Observation data (J2000 epoch)
- Constellation: Centaurus
- Right ascension: 13^{h} 04^{m} 05.2162^{s}
- Declination: −41° 24′ 41.343″
- Redshift: 0.008636 ± 0.000010
- Heliocentric radial velocity: 2,589 ± 3 km/s
- Distance: 78.4 ± 50.5 Mly (24.05 ± 15.5 Mpc)
- Group or cluster: NGC 4930 Group
- Apparent magnitude (V): 11.5

Characteristics
- Type: SB(rs)bc
- Size: ~80,000 ly (24.5 kpc) (estimated)
- Apparent size (V): 4.5′ × 3.7′

Other designations
- ESO 323- G 074, IRAS 13012-4108, MCG -07-27-029, PGC 45155

= NGC 4930 =

Galaxy in the constellation Centaurus

NGC 4930 is a barred spiral galaxy in the constellation Centaurus. The galaxy lies about 80 million light years away from Earth, which means, given its apparent dimensions, that NGC 4930 is approximately 80,000 light years across. It was discovered by John Herschel on June 8, 1834.

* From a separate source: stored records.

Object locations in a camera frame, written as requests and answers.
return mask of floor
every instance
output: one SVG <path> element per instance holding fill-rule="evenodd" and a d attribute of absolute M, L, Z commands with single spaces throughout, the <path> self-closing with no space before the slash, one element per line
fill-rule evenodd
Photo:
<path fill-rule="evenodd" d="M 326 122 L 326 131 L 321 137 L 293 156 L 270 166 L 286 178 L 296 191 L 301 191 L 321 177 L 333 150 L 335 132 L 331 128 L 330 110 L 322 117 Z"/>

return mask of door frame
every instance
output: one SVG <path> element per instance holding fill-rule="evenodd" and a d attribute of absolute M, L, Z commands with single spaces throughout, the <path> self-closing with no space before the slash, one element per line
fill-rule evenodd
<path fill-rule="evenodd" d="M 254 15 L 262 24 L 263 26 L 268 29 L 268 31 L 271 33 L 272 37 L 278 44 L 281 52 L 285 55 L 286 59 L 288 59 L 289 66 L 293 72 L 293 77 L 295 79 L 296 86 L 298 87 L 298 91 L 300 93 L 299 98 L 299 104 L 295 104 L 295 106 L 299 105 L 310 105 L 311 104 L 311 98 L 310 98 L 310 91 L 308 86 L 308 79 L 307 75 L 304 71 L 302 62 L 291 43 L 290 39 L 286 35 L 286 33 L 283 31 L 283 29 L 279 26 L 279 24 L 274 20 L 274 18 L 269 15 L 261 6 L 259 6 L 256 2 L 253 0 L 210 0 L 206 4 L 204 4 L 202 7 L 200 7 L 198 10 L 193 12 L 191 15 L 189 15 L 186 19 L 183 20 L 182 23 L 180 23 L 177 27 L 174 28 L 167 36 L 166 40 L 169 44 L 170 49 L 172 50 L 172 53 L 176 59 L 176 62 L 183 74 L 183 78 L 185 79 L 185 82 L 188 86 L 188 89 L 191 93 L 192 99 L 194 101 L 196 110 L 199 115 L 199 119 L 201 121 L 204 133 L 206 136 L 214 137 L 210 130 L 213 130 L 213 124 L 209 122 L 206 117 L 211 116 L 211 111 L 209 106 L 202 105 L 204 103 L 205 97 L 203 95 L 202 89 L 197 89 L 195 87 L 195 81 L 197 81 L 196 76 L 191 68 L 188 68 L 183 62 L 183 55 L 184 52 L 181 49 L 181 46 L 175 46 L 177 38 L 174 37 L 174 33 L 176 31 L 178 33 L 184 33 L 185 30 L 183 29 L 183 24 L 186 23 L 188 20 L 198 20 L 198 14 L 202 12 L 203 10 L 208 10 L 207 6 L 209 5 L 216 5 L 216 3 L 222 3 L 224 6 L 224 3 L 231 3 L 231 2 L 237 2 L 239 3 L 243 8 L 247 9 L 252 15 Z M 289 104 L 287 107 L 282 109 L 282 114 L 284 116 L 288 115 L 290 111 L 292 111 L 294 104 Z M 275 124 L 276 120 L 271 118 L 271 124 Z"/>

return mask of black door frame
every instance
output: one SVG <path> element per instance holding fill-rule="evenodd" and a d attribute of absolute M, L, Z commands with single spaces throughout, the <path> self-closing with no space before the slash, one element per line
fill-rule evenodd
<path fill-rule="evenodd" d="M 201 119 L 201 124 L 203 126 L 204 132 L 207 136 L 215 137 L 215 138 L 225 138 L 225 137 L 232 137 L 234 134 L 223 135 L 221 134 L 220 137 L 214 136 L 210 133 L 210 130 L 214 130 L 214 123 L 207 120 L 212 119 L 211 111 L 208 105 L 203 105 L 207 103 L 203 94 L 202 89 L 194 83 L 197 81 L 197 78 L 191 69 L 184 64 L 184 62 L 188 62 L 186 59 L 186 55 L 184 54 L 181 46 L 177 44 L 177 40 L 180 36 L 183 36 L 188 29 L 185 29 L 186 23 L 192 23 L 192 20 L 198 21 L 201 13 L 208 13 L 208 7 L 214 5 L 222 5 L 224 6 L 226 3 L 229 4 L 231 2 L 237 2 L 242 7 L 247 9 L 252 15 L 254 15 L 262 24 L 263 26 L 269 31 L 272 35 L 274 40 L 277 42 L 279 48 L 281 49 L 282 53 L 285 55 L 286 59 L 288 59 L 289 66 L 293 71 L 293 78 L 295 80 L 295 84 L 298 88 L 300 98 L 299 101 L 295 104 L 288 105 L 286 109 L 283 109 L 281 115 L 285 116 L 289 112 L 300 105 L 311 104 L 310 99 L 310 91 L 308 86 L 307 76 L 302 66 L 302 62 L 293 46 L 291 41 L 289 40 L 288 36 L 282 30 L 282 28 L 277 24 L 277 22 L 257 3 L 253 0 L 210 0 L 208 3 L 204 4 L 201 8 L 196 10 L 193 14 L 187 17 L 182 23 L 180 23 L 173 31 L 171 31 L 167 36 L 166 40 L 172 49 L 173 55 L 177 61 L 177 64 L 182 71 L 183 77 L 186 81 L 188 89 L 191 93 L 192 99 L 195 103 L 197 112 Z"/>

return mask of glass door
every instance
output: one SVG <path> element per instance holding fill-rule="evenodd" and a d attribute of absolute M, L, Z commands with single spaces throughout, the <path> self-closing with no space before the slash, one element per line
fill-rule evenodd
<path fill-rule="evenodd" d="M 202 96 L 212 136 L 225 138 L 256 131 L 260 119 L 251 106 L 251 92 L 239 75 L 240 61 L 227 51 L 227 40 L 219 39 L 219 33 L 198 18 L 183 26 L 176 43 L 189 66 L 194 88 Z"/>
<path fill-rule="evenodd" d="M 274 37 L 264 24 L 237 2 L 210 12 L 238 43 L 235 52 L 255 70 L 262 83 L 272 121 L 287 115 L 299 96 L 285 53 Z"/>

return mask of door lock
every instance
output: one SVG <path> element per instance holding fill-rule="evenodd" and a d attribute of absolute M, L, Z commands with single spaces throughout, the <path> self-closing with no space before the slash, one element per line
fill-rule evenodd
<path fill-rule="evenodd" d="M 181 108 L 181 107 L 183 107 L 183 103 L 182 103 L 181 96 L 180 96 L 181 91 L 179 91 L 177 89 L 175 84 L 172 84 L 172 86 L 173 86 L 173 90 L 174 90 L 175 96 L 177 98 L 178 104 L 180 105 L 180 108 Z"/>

NGC 4930 is a barred spiral galaxy with a prominent long bar. The nucleus is small and bright and the bulge is elliptical. At the end of the bar a ring has been formed which is slightly brighter at the points it intersects with the bar. Faint arms emerge from the ring. The kinematics and hydrogen distribution of the galaxy as observed in hydrogen line appear relatively normal. The star formation rate of the galaxy is estimated to be about 1 per year. In the centre of the galaxy lies a supermassive black hole, whose mass is estimated to be 10^{6.33 ± 0.38} (0.9 - 5.1 millions) , based on the pitch angle of the spiral arms.

NGC 4930 is the foremost member of the NGC 4930 Group, also known as LGG 325. Other members of the group include ESO 323- 55, ESO 323- 62, ESO 323- 67, ESO 323- 58 according to A. M. Garcia, while Makarov et al consider the galaxies ESO 323-55, ESO 323-58, ESO 323-59, ESO 323-67, and ESO 323-75. Crook et al considers the galaxy to form a triplet with galaxies ESO 323-60 and ESO 323-62. The group lies at the same cloud with the Centaurus Cluster, which lies at a projected distance of 2.5° to the west in the sky.